テクニカルエンジニア(セキュリティ)
まだ、勉強するための本を買っていないので出題範囲などよくわかっていないのですが、(id:TakamiChie)によると、セキュアプログラミングとして、Perl,C++,Javaが出題されるようである。
セキュアプログラミングね。たしか、IPAのコンテンツの一つとしてこんなのがあったなと思い出して、みてみる。
IPA セキュア・プログラミング講座:IPA 独立行政法人 情報処理推進機構
IPA自身のコンテンツでこんなことが書いてあるので、きっとその辺のことが出てくるに違いないと思う。

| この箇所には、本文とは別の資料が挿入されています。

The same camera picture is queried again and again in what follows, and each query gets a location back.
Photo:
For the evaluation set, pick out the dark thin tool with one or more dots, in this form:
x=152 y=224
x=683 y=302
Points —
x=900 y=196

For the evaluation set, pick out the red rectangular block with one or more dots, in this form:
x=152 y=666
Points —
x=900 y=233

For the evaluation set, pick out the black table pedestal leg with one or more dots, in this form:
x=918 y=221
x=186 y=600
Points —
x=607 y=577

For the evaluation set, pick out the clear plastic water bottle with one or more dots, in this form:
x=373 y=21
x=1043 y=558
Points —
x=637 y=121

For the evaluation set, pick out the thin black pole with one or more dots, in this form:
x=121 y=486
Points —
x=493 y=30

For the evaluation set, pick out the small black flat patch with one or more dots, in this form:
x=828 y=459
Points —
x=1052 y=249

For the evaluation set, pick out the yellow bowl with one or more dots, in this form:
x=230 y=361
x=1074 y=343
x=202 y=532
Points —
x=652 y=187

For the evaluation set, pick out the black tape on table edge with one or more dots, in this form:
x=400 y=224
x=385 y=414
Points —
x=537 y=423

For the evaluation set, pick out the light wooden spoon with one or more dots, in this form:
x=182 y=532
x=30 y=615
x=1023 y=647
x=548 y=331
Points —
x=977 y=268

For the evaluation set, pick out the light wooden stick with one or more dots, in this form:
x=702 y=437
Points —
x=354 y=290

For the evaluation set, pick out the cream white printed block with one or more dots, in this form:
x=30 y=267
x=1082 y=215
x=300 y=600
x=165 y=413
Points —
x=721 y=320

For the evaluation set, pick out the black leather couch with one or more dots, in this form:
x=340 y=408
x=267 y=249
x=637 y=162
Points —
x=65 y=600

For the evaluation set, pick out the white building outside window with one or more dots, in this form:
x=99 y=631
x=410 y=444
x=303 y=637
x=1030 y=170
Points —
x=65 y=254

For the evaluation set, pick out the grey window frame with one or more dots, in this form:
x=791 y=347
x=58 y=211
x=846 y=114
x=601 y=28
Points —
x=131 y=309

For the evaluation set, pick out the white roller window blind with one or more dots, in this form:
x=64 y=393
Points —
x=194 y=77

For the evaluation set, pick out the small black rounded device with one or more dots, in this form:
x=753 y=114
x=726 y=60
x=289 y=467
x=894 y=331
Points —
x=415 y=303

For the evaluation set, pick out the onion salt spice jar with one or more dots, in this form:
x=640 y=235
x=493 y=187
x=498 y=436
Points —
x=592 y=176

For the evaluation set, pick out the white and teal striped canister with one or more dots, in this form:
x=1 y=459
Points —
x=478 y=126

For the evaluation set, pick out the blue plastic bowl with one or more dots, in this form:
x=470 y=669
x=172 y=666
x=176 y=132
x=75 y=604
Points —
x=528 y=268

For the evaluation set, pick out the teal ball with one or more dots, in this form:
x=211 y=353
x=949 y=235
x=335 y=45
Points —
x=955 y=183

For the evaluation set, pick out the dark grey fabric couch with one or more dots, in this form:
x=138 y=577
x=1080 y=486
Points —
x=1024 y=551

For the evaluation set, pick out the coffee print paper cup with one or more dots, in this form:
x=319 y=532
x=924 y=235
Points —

項目をメモしてみる。
- 共通編(Web)
- クライアント側チェックは安全でない。
- クロスサイトスクリプティング
- Webページとユーザ認証
- リクエストリングから情報が漏れる
- hiddenは危険
- Webフォームの選択項目が危ない
- 言語編(C/C++)
- バッファオーバーランその1「こうして起こる」
- バッファオーバーランその2「危険な関数たち」
- 文字列処理の落とし穴
- サブシェル呼び出しは慎重に
- メモリリーク
- C++デストラクタによる安全な資源解放
- 方法論編(セキュアな実装)
- パスワードの取り扱い
- 入力値チェックの手法
- エラーメッセージからの情報漏洩
- 特権処理の局所化
- 方法論編(より強固なソフトウェア構築)
- 設計段階からのセキュリティ
- 再利用と部品化
- モジュール分割は何度も練る
こんなところか。とりあえず、IPAの資料だけに重要度は高いといえる。